# [Task details]
Report each line of the data that includes the word "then".

# [Given information]
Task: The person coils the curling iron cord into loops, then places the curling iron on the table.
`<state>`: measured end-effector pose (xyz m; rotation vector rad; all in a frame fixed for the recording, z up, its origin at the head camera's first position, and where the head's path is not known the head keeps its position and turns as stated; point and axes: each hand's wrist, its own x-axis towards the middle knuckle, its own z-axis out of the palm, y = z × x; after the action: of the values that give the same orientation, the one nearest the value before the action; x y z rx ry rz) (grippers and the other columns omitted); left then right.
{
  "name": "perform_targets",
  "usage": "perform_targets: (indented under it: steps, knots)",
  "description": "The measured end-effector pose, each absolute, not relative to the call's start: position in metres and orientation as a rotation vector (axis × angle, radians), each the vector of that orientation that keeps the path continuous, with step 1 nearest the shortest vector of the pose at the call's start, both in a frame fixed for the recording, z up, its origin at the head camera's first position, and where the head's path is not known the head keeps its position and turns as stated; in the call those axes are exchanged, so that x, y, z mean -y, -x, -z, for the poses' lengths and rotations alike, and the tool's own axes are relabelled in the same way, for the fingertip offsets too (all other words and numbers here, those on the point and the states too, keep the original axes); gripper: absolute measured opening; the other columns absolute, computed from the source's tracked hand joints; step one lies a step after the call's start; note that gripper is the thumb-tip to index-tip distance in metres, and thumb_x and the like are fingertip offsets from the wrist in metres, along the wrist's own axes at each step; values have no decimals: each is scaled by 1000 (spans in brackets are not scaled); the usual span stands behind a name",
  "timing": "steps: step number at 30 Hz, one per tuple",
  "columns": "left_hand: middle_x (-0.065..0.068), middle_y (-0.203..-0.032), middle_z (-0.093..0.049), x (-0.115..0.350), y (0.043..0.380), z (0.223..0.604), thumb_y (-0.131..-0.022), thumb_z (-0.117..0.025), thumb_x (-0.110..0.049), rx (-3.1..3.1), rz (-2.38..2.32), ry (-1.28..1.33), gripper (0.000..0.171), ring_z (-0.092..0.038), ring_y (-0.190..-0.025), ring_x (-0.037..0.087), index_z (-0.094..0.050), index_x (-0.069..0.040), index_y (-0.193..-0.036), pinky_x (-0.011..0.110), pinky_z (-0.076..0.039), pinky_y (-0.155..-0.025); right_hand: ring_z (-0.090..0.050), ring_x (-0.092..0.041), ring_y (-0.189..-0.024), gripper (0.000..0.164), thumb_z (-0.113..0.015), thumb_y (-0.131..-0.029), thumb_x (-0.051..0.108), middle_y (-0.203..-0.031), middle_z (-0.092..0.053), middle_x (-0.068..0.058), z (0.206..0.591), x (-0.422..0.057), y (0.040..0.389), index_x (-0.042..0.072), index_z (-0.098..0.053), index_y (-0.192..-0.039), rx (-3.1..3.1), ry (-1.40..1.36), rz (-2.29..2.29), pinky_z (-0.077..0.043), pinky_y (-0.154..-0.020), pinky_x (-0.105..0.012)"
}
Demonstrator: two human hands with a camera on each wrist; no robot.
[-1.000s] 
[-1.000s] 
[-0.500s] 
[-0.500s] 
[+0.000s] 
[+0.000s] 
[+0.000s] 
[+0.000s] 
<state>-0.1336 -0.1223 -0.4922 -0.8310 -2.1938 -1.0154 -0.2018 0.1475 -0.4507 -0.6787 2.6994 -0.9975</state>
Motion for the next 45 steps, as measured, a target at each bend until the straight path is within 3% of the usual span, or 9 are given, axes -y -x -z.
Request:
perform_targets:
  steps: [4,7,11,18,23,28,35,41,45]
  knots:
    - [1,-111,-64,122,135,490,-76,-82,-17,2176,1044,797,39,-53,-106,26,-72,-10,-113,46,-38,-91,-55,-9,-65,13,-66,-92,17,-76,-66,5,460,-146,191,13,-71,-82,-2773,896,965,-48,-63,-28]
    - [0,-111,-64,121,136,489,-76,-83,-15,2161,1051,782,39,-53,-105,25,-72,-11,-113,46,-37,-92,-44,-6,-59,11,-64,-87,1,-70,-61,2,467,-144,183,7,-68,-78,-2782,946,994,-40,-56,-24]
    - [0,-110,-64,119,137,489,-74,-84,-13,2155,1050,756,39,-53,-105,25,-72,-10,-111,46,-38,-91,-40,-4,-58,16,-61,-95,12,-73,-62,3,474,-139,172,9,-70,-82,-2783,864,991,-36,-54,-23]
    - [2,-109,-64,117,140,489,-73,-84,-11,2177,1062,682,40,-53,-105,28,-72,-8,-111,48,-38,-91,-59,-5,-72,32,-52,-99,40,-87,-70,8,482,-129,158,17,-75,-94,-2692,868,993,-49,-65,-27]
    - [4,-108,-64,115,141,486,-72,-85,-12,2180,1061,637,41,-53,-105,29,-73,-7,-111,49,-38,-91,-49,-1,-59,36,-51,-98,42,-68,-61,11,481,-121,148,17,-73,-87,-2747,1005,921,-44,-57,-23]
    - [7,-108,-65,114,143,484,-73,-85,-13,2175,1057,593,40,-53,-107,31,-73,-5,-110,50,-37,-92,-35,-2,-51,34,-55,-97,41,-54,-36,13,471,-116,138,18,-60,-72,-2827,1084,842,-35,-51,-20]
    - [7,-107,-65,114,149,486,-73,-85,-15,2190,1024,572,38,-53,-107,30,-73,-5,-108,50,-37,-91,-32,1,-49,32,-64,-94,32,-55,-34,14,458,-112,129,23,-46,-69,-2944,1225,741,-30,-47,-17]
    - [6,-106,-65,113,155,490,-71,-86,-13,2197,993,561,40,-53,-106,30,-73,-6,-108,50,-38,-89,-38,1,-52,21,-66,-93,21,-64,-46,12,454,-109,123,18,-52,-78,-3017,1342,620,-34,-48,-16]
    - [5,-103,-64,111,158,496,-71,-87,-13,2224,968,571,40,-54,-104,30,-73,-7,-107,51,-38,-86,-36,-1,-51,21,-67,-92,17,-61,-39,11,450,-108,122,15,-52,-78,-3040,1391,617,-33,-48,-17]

# [Reply]
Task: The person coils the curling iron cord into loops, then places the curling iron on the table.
`<state>`: measured end-effector pose (xyz m; rotation vector rad; all in a frame fixed for the recording, z up, its origin at the head camera's first position, and where the head's path is not known the head keeps its position and turns as stated; point and axes: each hand's wrist, its own x-axis towards the middle knuckle, its own z-axis out of the palm, y = z × x; after the action: of the values that give the same orientation, the one nearest the value before the action; x y z rx ry rz) (grippers and the other columns omitted); left then right.

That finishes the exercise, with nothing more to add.